- Task item
For the listing below, print exactly the lines from the line with "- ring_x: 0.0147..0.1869" to the line with "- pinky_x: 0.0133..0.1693", both included, and nothing beyond them.

- Records provided
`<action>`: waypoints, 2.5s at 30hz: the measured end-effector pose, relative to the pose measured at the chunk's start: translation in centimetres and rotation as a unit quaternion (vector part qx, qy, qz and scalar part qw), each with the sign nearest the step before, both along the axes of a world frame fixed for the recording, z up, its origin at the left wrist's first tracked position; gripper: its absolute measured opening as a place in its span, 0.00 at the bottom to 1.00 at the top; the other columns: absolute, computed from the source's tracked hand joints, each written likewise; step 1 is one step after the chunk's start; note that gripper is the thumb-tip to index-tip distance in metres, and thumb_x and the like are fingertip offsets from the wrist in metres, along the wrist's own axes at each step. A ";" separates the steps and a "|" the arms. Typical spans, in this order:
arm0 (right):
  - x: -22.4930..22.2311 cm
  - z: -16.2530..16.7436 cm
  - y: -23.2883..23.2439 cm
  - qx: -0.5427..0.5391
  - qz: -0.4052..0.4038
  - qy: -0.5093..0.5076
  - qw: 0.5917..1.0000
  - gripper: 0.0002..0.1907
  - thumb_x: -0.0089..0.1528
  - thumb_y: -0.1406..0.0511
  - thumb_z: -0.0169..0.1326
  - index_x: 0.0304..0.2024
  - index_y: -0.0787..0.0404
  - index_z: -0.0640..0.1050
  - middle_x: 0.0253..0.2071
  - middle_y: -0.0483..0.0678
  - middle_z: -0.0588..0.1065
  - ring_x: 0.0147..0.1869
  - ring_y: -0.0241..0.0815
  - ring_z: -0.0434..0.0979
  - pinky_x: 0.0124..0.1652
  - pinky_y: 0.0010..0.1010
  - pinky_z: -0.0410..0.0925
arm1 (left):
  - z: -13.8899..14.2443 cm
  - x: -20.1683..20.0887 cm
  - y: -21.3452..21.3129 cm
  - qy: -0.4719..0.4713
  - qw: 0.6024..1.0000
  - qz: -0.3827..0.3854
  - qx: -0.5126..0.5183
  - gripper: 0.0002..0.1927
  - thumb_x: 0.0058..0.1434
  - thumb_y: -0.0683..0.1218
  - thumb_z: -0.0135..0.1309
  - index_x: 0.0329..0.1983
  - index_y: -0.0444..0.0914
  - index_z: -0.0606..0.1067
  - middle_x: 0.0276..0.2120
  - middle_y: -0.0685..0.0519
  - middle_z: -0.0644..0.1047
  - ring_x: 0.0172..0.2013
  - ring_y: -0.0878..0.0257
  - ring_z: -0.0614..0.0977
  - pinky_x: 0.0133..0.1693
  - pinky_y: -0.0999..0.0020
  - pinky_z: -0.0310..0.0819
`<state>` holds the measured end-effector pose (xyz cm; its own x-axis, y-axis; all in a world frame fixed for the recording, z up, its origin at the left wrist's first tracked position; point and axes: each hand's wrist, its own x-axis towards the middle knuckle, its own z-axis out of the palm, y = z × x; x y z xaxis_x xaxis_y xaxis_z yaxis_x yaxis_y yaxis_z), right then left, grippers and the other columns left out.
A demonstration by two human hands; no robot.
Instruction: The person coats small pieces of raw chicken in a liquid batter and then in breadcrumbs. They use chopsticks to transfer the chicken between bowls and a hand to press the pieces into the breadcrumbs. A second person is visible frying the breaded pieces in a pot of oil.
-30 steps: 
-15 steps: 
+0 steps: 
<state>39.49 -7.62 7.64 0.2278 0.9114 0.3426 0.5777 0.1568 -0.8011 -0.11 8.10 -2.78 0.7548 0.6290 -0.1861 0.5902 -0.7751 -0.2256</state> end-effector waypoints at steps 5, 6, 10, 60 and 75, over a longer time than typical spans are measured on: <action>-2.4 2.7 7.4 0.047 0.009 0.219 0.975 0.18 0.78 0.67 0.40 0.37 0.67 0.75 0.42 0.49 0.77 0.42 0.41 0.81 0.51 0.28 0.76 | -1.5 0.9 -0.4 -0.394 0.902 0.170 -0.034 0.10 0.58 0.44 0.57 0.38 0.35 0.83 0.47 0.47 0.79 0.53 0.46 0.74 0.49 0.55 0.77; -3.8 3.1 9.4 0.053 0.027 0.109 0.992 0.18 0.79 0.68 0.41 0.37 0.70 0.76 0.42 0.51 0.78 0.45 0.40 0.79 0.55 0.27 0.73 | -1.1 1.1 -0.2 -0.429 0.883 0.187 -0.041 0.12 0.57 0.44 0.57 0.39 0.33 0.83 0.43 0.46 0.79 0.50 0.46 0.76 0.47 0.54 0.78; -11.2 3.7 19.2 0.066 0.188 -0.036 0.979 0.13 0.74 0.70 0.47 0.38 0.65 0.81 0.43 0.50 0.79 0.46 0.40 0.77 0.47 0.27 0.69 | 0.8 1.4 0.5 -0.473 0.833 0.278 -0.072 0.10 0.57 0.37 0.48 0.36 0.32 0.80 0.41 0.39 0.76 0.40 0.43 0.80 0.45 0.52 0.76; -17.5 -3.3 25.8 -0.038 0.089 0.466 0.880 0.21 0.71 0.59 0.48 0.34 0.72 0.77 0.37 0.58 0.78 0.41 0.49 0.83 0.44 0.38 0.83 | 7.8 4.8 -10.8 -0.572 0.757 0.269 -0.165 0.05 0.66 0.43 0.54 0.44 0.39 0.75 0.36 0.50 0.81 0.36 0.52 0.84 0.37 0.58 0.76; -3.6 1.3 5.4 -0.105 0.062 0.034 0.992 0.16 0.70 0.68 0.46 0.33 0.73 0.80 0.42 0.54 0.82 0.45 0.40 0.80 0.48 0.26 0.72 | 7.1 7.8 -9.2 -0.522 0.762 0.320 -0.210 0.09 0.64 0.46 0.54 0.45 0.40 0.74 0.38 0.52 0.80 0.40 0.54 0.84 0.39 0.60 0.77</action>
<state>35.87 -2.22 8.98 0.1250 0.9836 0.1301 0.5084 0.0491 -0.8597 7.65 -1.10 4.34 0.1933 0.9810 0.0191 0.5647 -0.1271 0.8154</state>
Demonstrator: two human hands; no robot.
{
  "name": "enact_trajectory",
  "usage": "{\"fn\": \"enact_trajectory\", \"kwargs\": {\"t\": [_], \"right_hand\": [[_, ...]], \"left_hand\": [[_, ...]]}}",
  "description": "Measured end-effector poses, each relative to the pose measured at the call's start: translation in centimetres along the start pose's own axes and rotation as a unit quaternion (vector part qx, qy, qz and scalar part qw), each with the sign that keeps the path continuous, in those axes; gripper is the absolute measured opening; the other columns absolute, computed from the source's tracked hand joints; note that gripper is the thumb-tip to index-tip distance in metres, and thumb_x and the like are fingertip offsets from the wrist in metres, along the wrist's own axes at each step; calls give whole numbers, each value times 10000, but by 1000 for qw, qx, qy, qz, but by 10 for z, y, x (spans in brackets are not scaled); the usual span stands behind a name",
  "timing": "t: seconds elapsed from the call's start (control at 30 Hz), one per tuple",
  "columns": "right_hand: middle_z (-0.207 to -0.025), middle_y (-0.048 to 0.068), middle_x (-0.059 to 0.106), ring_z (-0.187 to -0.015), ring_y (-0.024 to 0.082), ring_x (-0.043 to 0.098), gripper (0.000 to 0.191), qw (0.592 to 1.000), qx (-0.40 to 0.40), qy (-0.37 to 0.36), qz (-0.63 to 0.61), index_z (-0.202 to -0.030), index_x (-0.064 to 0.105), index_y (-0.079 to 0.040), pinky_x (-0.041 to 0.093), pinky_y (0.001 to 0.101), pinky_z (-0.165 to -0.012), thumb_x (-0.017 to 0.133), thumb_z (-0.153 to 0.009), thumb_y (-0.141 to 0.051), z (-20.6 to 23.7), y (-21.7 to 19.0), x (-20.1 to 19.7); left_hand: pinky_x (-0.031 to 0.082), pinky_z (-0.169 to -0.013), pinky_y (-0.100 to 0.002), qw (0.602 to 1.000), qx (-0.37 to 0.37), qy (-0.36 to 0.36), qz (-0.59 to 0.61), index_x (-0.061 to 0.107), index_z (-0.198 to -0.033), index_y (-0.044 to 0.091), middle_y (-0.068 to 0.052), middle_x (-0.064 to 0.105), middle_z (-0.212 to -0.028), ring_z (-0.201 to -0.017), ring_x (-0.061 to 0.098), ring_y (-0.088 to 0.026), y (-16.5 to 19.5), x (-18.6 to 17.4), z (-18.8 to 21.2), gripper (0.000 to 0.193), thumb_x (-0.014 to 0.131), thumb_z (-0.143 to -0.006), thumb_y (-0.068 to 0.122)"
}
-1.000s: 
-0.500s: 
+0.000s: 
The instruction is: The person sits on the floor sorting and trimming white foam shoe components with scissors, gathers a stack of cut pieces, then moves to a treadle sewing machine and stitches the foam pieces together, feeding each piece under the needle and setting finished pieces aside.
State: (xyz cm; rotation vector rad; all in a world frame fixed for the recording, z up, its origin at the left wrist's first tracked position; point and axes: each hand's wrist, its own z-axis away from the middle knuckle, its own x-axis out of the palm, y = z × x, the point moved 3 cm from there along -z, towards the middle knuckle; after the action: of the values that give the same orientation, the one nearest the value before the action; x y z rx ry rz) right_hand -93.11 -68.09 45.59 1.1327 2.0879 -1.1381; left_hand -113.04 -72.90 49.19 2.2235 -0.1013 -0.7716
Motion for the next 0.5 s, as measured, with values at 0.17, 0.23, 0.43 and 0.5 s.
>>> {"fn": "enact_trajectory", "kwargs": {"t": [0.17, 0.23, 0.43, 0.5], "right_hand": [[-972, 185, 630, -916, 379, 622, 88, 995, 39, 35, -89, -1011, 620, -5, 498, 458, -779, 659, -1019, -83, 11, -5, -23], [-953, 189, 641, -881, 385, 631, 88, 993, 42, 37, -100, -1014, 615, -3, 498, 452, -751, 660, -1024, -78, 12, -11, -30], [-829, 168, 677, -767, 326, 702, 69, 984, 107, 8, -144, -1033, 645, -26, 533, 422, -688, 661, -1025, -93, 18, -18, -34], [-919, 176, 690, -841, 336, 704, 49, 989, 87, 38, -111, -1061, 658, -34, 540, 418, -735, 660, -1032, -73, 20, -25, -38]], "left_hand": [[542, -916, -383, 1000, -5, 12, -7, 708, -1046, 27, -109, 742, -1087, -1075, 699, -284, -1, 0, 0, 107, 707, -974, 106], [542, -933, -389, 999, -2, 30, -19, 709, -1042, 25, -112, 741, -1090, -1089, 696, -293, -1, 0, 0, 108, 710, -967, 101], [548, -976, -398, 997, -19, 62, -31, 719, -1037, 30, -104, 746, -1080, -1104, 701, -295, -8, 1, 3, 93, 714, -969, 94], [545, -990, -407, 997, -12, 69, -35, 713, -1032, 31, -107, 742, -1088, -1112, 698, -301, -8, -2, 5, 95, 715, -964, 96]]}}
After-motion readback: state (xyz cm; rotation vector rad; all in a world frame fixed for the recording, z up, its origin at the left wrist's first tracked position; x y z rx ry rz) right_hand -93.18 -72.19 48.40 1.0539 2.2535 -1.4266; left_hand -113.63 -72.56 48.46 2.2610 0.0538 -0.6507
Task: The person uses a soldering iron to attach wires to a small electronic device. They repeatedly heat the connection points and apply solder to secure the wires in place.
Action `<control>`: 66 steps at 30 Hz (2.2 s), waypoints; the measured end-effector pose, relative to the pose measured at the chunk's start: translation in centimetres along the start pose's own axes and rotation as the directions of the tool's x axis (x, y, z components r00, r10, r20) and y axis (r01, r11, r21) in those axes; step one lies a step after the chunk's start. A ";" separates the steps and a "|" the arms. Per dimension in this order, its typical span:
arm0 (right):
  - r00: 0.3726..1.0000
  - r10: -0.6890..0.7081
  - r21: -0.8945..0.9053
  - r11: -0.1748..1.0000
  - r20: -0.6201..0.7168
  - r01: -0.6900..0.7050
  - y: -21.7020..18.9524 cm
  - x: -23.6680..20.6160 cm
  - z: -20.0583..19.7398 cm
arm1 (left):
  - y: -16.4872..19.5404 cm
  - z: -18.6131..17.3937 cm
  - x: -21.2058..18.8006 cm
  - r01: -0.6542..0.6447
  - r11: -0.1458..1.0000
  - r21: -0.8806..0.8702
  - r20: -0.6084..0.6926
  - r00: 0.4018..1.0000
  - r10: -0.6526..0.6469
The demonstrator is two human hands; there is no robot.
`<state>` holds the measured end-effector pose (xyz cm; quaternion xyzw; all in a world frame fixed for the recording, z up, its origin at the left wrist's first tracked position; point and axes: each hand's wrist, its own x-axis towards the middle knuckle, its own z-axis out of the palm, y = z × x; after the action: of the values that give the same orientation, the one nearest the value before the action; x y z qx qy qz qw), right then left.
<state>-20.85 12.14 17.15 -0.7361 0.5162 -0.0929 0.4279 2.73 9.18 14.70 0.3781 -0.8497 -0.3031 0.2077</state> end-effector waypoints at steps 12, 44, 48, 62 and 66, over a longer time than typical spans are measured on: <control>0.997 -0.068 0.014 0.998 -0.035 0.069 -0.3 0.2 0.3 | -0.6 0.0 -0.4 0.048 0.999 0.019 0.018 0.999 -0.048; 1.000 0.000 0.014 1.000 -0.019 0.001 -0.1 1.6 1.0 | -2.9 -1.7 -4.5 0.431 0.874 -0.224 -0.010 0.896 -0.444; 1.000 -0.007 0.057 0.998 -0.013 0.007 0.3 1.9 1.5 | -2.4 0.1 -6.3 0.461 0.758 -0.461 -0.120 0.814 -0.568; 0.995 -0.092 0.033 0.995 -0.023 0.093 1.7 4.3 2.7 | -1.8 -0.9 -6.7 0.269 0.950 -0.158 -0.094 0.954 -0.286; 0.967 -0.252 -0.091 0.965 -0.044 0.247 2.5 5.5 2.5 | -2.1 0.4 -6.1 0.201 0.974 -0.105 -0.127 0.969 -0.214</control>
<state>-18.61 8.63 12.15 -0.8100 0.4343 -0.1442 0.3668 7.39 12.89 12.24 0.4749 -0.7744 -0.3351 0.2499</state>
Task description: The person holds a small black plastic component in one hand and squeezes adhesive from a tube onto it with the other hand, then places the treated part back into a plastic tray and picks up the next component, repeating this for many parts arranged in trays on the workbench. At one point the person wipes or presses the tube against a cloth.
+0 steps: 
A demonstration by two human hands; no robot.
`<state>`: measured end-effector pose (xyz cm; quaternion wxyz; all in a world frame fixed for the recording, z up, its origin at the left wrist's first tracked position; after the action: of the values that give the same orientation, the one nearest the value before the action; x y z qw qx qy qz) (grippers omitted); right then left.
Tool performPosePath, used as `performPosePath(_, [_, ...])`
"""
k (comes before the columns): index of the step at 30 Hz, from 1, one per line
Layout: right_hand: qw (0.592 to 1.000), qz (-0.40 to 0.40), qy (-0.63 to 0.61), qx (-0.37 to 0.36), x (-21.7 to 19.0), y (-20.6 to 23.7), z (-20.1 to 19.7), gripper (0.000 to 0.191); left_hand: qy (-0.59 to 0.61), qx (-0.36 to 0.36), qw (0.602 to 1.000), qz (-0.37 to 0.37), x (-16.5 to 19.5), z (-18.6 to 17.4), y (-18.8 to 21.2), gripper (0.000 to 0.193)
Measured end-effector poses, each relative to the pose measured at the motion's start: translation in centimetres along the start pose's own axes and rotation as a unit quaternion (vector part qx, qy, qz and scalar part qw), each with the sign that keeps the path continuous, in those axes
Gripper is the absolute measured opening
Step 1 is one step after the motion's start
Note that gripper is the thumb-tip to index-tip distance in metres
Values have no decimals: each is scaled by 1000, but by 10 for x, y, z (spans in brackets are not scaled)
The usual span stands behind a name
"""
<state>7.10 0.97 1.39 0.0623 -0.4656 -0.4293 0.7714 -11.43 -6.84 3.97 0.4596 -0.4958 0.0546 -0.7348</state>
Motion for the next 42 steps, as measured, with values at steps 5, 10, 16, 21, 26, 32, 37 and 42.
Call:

- Reply
  - ring_x: 0.0147..0.1869
  - ring_y: -0.0241..0.0815
  - ring_z: -0.0434..0.0979
  - pinky_x: 0.0124..0.1652
  - pinky_y: 0.0010..0.1010
  - pinky_z: -0.0410..0.0925
arm1 (left):
  - z: -13.8899..14.2443 cm
  - x: -20.1683..20.0887 cm
  - y: -21.3452..21.3129 cm
  - qy: -0.4719..0.4713
  - qw: 0.6024..1.0000
  - qz: -0.3827..0.3854
  - qx: -0.5126..0.5183
  - gripper: 0.0002..0.1927
  - thumb_x: 0.0058..0.1434
  - thumb_y: -0.0683..0.1218
  - thumb_z: -0.0135..0.1309
  - index_x: 0.0329..0.1983
  - index_y: -0.0444..0.0914
  - index_z: -0.0606..0.1067
  - middle_x: 0.0276..0.2120
  - middle_y: -0.0685..0.0519
  - middle_z: -0.0644..0.1047
  - ring_x: 0.0172..0.2013
  - ring_y: -0.0878..0.0257
  - ring_z: -0.0614..0.0977
  - pinky_x: 0.0133..0.1693

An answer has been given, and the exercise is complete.